Third Mainland Bridge

There's a great article by George Packer in the Nov. 13 issue of the New Yorker about Lagos, the largest city in Nigeria and one of the ten largest in the world. It's a fantastic piece of journalism, rich in on-the-ground detail, and it presents a pretty cohesive picture of a city teetering on the edge of chaos. Along the way, it also takes some shots at an attitude that's deeply ingrained in the geek establishment--"liminal spaces," William Gibson, Neal Stephenson, etc.--that the functional anarchy that apparently prevails in much of Lagos (no state presence whatsoever, all civil functions provided by citizens/gangs, all space as public space, the ever-present market) represents a kind of utopia and model for the future. But being "off the grid" isn't so great when you can't get on the grid even if you want, and a place where some of the most basic social services, such as garbage collection, aren't being performed, and where nothing is done without an economic incentive, is a pretty depressing model for the future. Valorizing the slums of Lagos or Rio De Janario just seems like an urbanist varient on envying the rural poor their simply, uncomplicated lives.

But aside from that, it evoked two more tangential reactions in me. One was related, sorta, to an exhibit Jesse did a few years back about spam. Packer mentions briefly in the article the rash of e-mails from Nigeria trying to scam Westerners by dangling a supposed lost fortune in return for some bank account info and, eventually, transfers of cash to "finance" the effort to recover the illusory millions. He does this as a way of illustrating the culture of Lagos, one that finds nothing wrong with scams as long as it enriches the scammer, and that trades in deception as a daily matter of course. But Packer also did a good job in the article of presenting everyone he dealt with as a full human being, not just another hustler. And so when he brings up the e-mail scams, it made me reconsider my whole notion of who was at the other end of those e-mails. I've had my e-mail account for over 10 years now, and so it's probably on every spam list on earth. When I get the Nigerian scam e-mails, they're mixed in with all the bot spam I get, and like the bot spam, they're rife with mispellings and odd grammatical constructions and all taken together, they just sound like more nonsense looking for a click. But they're not--they're actually looking for a fairly sustained interpersonal interaction. And while there may be some spamming involved, it's presumably much less broad than the e-mails trying to sell me pills or porn. Those don't care about me, and indeed I have an only vague idea why someone would send that out.

But the scam e-mails are different. Packer's article presents the people trying to hustle him--one actually offers him a varient on the e-mail scam, in person--as people with clear motivations for doing what they do. And so now I have a picture of the person sending me that e-mail--they probably paid someone for my e-mail address, and if they suceed in the scam, they will owe multiple people their cuts of that money, from their patron to the person who let them use the computer to the cops to their local gang.

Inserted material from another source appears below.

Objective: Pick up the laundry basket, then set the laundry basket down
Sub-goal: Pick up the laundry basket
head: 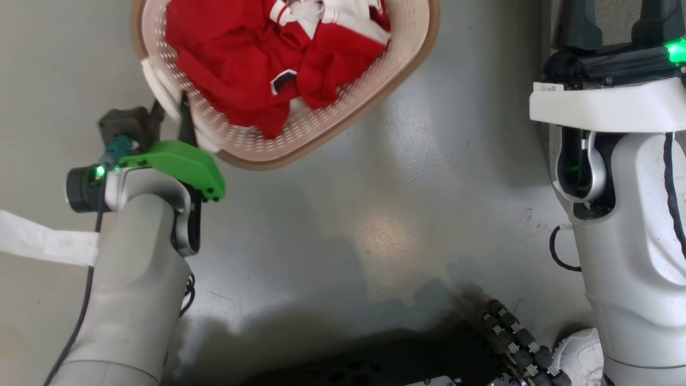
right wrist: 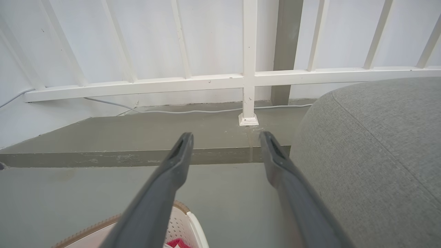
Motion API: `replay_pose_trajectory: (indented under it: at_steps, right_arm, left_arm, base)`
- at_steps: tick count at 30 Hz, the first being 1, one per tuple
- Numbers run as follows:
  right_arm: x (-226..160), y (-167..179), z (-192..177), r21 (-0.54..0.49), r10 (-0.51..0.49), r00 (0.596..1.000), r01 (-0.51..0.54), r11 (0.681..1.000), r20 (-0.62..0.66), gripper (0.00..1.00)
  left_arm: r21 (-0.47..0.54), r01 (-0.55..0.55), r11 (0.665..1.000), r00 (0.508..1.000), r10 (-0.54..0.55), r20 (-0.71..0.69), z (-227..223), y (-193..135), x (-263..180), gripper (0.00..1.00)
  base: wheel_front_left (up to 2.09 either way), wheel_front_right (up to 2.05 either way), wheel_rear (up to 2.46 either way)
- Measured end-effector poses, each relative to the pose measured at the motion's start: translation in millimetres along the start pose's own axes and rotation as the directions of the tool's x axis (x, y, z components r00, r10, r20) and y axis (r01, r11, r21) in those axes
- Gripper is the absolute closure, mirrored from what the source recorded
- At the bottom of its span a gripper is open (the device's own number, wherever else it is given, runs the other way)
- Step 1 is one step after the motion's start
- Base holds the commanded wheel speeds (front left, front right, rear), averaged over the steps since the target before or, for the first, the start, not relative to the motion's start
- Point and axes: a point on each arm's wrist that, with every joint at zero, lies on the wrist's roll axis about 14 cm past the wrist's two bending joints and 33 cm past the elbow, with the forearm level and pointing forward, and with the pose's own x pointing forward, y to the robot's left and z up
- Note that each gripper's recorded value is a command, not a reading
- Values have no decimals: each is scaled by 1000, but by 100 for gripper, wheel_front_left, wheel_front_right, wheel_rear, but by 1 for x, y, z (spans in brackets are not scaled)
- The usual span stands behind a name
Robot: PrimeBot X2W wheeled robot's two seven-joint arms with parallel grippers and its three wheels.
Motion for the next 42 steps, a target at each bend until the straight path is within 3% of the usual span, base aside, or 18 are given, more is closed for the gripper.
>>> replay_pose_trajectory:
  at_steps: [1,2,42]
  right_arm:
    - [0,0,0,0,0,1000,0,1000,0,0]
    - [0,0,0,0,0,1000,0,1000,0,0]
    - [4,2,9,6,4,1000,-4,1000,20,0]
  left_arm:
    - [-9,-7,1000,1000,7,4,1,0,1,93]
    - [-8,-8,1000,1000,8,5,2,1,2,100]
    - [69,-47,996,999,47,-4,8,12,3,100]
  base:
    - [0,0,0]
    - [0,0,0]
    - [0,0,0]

It was a strange feeling, an absolute shift in perception, like a sudden translation. The gibberish made more sense now.

The other thing it made me think about was, of course, Matt Friedberger. (I know--what are the chances, right?) While some of the things in Lagos have very evocative names clearly rooted in the past, others have names like "Third Mainland Bridge," being, I guess, the third bridge going between Lagos Island and the mainland. Mr. Friedberger named one of his solo albums Seventh Loop Highway, and while it had no particular resonance for me at the time, it's now come a bit more into focus. I never really got into that album, but the lyrics were fantastic, and reading this, I can see why he's attracted to those sorts of names. There's something attractive about their obdurate banality, their insistence on the name exactly matching the description, in contrast to our modern tendency to hide behind names chosen more for their aesthetic qualities, like "Shady Acres Estates" or "Viagra." At the same time, though, such prosaic language doesn't seem to fully capture the essence of what is being named, given that it is, after all, a Motherfucking Bridge, a massive triumph of human ingenity whose sheer scope can stop you short. And so this duality serves a useful artistic function: it evokes something specific yet unfamiliar with very few words, while hinting at a whole superstructure beyond the mere facts. It's something you have to focus on to really let it hit you, though, and the fact that it's mixed with music that doesn't encourage that is a nice summation of the strategy that album seems to take.